* WORK REQUIRED: Return the lines below that contain the word "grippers".

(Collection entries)
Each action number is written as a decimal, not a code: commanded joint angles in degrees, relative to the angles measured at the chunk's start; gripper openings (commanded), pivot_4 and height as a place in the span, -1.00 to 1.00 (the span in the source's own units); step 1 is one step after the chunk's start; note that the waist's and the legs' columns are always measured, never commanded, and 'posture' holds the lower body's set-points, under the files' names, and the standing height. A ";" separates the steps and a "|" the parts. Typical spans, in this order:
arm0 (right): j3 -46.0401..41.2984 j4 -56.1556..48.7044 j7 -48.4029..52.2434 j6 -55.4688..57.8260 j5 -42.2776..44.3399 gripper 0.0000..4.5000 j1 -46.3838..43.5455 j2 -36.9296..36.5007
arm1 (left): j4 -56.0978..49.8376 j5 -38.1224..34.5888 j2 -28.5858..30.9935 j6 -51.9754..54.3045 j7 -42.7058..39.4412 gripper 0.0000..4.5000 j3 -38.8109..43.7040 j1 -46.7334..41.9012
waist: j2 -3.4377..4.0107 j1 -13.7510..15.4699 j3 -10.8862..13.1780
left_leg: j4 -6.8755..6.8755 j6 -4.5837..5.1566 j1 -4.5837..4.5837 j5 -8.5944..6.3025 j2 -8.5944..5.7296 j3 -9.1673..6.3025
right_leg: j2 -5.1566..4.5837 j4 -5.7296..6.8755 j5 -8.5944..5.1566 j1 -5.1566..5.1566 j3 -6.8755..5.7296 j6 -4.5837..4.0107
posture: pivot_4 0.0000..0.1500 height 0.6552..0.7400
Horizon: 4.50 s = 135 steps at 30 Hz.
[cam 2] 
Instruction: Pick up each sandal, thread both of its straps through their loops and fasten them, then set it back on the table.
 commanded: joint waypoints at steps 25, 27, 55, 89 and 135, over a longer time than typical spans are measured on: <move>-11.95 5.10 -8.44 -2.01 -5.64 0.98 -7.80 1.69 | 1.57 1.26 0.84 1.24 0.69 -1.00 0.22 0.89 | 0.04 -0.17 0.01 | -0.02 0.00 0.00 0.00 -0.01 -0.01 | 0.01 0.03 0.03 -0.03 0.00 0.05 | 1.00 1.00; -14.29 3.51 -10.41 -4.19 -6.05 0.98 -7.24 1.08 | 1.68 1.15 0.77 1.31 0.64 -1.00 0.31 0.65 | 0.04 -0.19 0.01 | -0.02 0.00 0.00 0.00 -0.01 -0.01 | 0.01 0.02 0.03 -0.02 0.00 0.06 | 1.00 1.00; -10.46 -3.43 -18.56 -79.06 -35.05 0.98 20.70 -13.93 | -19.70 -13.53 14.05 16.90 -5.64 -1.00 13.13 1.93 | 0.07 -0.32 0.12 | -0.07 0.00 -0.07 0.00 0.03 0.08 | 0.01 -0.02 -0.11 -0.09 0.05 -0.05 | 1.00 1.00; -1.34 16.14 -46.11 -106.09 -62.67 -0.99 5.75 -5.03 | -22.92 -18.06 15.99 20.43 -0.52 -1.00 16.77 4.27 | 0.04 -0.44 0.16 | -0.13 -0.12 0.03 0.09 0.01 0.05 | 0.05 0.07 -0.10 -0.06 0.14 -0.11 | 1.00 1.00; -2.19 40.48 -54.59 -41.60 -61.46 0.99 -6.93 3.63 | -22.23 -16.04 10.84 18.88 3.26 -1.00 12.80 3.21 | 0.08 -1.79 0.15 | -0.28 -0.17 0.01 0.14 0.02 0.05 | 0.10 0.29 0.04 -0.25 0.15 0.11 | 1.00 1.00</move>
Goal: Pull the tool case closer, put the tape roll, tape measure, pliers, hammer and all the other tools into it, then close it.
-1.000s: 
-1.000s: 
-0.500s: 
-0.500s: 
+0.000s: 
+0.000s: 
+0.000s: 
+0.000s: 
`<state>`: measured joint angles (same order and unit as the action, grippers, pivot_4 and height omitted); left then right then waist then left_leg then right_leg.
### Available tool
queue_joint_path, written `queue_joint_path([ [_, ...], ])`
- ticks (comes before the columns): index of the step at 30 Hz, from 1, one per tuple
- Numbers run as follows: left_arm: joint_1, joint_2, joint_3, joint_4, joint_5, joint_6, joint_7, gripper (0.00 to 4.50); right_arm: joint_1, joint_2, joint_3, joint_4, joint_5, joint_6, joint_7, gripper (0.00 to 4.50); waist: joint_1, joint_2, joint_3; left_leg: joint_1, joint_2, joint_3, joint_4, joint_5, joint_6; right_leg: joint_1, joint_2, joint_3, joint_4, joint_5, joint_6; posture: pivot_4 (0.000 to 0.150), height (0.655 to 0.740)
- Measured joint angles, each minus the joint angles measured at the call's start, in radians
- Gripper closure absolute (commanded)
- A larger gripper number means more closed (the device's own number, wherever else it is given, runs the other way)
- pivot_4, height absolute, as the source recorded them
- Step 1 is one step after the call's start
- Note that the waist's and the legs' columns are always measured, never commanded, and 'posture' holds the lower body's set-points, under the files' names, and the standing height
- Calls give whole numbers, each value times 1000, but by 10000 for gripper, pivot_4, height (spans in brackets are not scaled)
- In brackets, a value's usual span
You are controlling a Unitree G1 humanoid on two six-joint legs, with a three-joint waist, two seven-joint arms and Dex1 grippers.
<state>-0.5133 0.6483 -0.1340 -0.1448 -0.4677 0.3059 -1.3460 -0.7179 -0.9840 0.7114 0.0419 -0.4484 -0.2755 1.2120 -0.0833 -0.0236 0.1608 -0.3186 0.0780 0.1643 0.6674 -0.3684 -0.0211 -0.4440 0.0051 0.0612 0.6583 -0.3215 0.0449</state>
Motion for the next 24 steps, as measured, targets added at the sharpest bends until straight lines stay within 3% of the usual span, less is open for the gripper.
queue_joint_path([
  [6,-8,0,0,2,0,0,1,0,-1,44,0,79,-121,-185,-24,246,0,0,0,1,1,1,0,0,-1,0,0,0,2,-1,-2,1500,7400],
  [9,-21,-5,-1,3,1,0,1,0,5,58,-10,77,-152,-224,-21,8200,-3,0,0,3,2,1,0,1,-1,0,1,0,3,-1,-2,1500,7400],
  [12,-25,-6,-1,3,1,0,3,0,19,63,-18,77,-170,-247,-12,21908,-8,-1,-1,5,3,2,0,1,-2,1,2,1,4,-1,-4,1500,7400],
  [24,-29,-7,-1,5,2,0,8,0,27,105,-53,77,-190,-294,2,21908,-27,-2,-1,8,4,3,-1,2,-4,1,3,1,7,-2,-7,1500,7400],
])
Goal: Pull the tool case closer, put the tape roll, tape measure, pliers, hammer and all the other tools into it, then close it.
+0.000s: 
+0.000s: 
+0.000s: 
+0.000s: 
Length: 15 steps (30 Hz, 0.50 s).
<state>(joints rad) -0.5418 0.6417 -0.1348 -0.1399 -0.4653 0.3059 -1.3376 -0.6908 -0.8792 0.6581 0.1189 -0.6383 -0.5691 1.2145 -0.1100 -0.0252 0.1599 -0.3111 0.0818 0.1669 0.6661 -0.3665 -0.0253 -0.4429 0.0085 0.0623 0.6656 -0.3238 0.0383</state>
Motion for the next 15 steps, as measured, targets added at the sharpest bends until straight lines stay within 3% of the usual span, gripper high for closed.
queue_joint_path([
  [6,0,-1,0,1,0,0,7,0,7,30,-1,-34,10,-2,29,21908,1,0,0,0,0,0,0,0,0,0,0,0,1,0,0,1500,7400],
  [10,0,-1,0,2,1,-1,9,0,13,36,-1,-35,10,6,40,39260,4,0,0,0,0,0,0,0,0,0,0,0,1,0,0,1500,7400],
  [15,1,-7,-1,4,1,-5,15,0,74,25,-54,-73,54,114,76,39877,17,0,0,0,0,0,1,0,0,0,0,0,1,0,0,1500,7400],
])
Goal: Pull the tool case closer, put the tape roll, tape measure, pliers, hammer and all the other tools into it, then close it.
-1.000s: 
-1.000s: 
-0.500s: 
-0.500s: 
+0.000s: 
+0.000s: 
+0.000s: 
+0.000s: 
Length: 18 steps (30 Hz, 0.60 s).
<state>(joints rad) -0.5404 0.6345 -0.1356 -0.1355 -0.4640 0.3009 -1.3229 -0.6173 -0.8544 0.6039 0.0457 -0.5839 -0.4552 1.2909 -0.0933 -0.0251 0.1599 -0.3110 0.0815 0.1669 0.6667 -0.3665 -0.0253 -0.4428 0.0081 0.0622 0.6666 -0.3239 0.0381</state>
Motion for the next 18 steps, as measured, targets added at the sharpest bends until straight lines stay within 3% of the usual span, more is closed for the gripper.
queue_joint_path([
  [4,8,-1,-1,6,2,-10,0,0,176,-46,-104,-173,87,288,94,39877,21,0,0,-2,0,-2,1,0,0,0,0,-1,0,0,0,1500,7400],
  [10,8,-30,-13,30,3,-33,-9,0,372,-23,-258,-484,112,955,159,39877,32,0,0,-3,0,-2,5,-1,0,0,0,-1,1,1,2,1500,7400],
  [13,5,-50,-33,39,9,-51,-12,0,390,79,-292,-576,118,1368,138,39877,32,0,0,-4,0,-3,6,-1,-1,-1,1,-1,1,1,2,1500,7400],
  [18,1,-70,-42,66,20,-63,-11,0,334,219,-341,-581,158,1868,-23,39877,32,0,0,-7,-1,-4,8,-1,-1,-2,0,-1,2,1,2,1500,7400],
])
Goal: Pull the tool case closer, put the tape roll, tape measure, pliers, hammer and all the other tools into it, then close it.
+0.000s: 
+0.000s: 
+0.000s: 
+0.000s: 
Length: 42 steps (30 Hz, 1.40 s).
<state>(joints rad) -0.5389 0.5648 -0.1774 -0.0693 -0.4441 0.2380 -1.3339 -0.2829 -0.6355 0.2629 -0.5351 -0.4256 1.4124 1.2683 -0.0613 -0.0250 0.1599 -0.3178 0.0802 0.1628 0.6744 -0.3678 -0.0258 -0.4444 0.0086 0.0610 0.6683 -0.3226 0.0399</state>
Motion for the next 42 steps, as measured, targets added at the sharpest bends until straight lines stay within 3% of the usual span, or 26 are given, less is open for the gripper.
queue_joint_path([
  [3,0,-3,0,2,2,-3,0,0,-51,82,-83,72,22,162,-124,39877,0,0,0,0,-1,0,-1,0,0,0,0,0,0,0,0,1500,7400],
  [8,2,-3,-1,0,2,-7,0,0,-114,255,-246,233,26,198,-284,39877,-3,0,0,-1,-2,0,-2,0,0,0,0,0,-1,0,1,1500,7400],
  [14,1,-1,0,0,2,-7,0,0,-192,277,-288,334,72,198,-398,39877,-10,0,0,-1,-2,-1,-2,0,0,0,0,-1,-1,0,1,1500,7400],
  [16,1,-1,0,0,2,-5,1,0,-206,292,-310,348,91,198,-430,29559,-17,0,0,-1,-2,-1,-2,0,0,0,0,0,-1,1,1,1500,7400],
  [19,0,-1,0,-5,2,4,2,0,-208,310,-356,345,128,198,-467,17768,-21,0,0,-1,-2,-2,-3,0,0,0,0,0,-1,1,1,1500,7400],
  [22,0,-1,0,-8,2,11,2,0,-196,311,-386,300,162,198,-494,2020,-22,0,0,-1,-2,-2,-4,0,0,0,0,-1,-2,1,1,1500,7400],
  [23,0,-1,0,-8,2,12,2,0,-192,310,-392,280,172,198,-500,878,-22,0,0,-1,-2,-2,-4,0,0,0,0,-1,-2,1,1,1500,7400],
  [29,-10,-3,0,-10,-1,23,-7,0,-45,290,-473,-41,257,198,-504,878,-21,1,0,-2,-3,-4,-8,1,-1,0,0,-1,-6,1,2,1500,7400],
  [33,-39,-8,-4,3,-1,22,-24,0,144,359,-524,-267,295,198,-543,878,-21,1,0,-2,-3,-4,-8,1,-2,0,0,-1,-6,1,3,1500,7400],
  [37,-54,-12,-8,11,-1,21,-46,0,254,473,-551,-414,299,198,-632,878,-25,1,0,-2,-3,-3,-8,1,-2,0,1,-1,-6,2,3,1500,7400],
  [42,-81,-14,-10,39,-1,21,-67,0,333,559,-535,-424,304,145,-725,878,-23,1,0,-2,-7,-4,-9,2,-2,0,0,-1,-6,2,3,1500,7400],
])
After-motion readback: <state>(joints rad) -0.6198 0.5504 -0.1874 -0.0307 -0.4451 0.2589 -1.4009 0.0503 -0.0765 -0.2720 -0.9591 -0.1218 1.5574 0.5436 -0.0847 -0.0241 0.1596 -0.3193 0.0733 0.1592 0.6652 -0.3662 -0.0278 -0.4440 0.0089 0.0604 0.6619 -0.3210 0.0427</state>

* TASK ANSWER:
`<state>`: measured joint angles (same order and unit as the action, grippers, pivot_4 and height omitted); left then right then waist then left_leg then right_leg.
You are controlling a Unitree G1 humanoid on two six-joint legs, with a three-joint waist, two seven-joint arms and Dex1 grippers.

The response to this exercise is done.